Last Thursday, I drove to my local big-name pharmacy to pick up Lilly’s anti-depressants. I had a long list of errands, so I swung through the drive-through. One of the 3 pharmacy people I could see through the huge window approached. She picked up the phone on her side so that she could speak to and hear me. I gave her Lilly’s name and the name of the veterinary hospital that called in the prescription. She disappeared to pull the bag from the shelves, then approached the two other women, said something, and all three laughed.
I could not hear the conversation, but it’s hard NOT to assume that they were laughing at the idea of anti-depressants for dogs. So, when she picked up the phone again, I said, “Don’t laugh,” in a conspiratorial way. Like ha-ha, yes, this is weird, but stuff a sock in it.
She said, “Oh, sorry.”
“Now you know what someone looks like who gives anti-depressants to her dog,” I replied.

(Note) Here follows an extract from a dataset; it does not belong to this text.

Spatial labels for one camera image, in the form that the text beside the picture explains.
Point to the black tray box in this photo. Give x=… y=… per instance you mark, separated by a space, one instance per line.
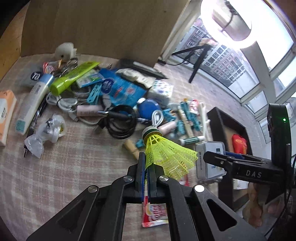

As she processed my payment, she confided that indeed they’d seen A LOT of prescriptions for dogs come through this summer. The unusually bad thunderstorms, it seems, have greatly increased the number of phobic dogs in my town.
I simply agreed that the storms have been bad this year. Surely, she wouldn’t understand the true nature of Lilly’s generalized anxiety and performance-related fear.